Andrea Bolognani [Mon, 29 May 2017 15:18:35 +0000 (17:18 +0200)]
qemu: Use PHBs when extending the guest PCI topology
When looking for slots suitable for a PCI device, libvirt
might need to add an extra PCI controller: for pSeries guests,
we want that extra controller to be a PHB (pci-root) rather
than a PCI bridge.
Signed-off-by: Andrea Bolognani <abologna@redhat.com> Reviewed-by: Laine Stump <laine@laine.org>
Andrea Bolognani [Fri, 26 May 2017 17:34:21 +0000 (19:34 +0200)]
qemu: Use PHBs to fill holes in PCI bus numbering
PCI bus has to be numbered sequentially, and no index can be
missing, so libvirt will fill in the blanks automatically for
the user.
Up until now, it has done so using either pci-bridge, for machine
types based on legacy PCI, or pcie-root-port, for machine types
based on PCI Express. Neither choice is good for pSeries guests,
where PHBs (pci-root) should be used instead.
Signed-off-by: Andrea Bolognani <abologna@redhat.com> Reviewed-by: Laine Stump <laine@laine.org>
Andrea Bolognani [Fri, 26 May 2017 16:33:36 +0000 (18:33 +0200)]
tests: Add baseline tests for automatic PHB usage
These tests demonstrate that, while it's now possible for the
user to create PHB explicitly and manually assign devices to
them, libvirt still defaults to extending the guest PCI
topology using PCI bridges and making suboptimal device
placement choices.
The next few commits will improve on these behaviors and the
tests outputs will automatically be updated to reflect this.
Signed-off-by: Andrea Bolognani <abologna@redhat.com> Reviewed-by: Laine Stump <laine@laine.org>
Andrea Bolognani [Tue, 28 Feb 2017 09:50:01 +0000 (10:50 +0100)]
qemu: Format additional PHBs on the command line
Additional PHBs (pci-root controllers) will be created for
the guest using the spapr-pci-host-bridge QEMU device, if
available; the implicit default PHB, while present in the
guest configuration, will be skipped.
Usually, a controller with alias 'x' will create a bus with the
same name; however, the bus created by a PHBs with alias 'x' will
be named 'x.0' instead, so we need to account for that.

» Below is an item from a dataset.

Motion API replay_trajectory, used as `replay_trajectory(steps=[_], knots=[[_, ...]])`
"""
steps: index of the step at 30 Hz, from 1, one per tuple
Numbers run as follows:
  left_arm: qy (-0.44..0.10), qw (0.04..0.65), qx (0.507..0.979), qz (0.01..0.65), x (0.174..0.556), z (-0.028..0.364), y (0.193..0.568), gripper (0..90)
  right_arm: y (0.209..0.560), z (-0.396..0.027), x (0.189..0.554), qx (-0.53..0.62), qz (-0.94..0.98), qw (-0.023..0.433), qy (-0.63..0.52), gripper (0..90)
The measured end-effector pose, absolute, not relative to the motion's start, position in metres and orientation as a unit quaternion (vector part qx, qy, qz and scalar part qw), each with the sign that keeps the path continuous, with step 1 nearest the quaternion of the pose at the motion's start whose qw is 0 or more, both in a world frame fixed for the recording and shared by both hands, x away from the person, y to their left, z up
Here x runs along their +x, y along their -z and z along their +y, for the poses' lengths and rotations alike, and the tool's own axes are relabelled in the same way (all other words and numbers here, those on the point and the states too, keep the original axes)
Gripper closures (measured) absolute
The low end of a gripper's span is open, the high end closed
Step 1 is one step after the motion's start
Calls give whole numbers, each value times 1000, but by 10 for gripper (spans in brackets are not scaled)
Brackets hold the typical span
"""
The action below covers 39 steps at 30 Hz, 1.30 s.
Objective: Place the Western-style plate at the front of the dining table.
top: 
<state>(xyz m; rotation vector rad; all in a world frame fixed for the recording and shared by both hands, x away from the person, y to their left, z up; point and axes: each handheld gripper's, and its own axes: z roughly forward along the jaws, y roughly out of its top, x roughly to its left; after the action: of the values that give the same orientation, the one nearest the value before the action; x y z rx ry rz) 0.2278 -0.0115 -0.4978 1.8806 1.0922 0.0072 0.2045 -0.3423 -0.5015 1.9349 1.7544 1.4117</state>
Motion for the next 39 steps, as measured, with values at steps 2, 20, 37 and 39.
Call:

As an exception to the exception, the implicit PHB that's added
automatically to every pSeries guest creates the 'pci.0' bus.
Signed-off-by: Andrea Bolognani <abologna@redhat.com> Reviewed-by: Laine Stump <laine@laine.org>
Andrea Bolognani [Tue, 28 Feb 2017 13:58:33 +0000 (14:58 +0100)]
qemu: Automatically pick target index and model for pci-root controllers
pSeries guests will soon need the new information; luckily,
we can figure it out automatically most of the time, so
users won't have to worry about it.
Signed-off-by: Andrea Bolognani <abologna@redhat.com> Reviewed-by: Laine Stump <laine@laine.org>
Andrea Bolognani [Tue, 28 Feb 2017 13:58:08 +0000 (14:58 +0100)]
conf: Add 'spapr-pci-host-bridge' controller model
Adding it to the virDomainControllerPCIModelName enumeration
is enough for existing code to handle it, so parsing and
formatting will work without further tweaking.
Signed-off-by: Andrea Bolognani <abologna@redhat.com> Reviewed-by: Laine Stump <laine@laine.org>
Andrea Bolognani [Mon, 27 Feb 2017 19:18:32 +0000 (20:18 +0100)]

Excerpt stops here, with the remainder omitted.